Studio album by Bushwick Bill
- Released: November 17, 2009
- Genre: Christian hip hop
- Length: 67:59
- Label: Much Luvv Recordz
- Producer: G-SPOT Productionz

Bushwick Bill chronology
| Gutta Mixx (2005) | My Testimony of Redemption (2009) |  |

= My Testimony of Redemption =

My Testimony of Redemption is the sixth and final studio album by rapper Bushwick Bill released on November 17, 2009.

The album is a departure from the hardcore horrorcore and gangster rap themes of his previous solo albums and work with The Geto Boys, instead emphasizing autobiographical lyrics about Bushwick Bill's conversion to Christianity.
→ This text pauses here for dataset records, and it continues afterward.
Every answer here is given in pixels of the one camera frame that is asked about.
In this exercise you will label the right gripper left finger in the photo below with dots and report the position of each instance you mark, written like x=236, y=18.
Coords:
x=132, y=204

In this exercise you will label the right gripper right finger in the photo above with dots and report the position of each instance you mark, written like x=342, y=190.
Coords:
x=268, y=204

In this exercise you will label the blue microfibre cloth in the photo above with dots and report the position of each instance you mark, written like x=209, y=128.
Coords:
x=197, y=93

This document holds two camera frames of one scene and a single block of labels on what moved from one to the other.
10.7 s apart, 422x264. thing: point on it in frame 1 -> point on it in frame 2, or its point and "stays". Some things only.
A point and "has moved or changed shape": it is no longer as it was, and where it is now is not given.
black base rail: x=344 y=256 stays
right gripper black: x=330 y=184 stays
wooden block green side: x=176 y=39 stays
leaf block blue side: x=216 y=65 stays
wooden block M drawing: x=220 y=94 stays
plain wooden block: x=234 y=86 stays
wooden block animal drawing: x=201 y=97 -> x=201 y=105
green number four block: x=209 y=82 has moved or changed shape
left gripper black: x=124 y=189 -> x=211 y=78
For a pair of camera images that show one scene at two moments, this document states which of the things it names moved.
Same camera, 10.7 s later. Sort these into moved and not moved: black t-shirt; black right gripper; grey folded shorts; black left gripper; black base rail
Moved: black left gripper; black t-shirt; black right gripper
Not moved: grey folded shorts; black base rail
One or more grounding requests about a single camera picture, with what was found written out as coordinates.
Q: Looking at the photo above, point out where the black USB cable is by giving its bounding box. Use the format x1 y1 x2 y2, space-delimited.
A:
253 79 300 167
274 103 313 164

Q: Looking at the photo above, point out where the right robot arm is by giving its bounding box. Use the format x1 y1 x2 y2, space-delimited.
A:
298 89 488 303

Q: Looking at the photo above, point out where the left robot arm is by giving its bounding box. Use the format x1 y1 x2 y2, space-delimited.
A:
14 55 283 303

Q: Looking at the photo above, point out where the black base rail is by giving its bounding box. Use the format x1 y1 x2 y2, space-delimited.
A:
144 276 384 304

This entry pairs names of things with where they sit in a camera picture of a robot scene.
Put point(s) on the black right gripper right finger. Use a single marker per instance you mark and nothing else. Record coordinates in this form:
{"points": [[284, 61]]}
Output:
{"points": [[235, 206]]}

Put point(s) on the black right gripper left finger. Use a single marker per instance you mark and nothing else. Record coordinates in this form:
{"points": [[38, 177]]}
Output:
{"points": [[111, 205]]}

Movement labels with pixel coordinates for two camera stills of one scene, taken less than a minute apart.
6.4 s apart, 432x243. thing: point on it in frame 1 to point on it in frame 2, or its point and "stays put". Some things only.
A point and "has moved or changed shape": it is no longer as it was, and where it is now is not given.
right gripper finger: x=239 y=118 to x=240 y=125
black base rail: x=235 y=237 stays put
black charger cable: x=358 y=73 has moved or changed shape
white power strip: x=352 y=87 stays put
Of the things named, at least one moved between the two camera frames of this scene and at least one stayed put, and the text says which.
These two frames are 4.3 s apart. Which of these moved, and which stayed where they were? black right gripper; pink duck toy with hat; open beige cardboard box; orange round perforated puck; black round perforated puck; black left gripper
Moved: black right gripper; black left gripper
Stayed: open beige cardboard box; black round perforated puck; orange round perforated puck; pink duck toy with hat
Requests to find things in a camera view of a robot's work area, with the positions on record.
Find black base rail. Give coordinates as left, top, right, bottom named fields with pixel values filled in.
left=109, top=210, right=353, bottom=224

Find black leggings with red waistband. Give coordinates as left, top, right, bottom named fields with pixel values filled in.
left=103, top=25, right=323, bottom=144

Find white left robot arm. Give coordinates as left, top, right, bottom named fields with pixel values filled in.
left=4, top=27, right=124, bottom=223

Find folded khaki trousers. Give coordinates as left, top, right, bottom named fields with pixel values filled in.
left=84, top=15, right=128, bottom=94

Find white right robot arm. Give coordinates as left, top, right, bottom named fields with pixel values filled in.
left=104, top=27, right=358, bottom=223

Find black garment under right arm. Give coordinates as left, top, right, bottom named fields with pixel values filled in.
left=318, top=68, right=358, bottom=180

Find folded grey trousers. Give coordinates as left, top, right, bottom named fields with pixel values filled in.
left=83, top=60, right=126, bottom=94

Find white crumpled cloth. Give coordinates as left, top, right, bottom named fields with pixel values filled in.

It is his only work that did not get a Parental Advisory label.

Professional ratings
Review scores
| Source | Rating |
| AllMusic | Star |

== Track listing ==
1. "Intro"
2. "Takin' It Back"
3. "Testimony of Redemption"
4. "Goin' to the River" (feat. Von Won)
5. "Calling to You" (feat. Bruce Bang)
6. "God's Side Is the Best Side"
7. "Praise of a Good Woman"
8. "Praise God for You" (feat. Bruce Bang)
9. "Guardian Angel" (feat. Mississippi Boys)
10. "Know What You Might Think" (feat. Von Won, Icece and Ras)
11. "God Heals the Pain" (feat. Von Won)
12. "Thorn in My Side" (feat. Bless'T and Tre9)
13. "Life Is a Beautiful Struggle" (feat. S.O.M.)
14. "Spiritual Warfare"
15. "Work It Out" (feat. AFC and Gifted Da Flamethrowa)
16. "No More Child's Play" (feat. Atonement)
17. "Renewed Mind"
18. "Takin' It Back (Remix)"

==Reception==
Critic Alex Henderson of AllMusic described the album as an "uneven" departure from Bushwick Bill's violent and sexually explicit earlier work, but saved in part by an emphasis on introspective lyrics that examine his troubled life.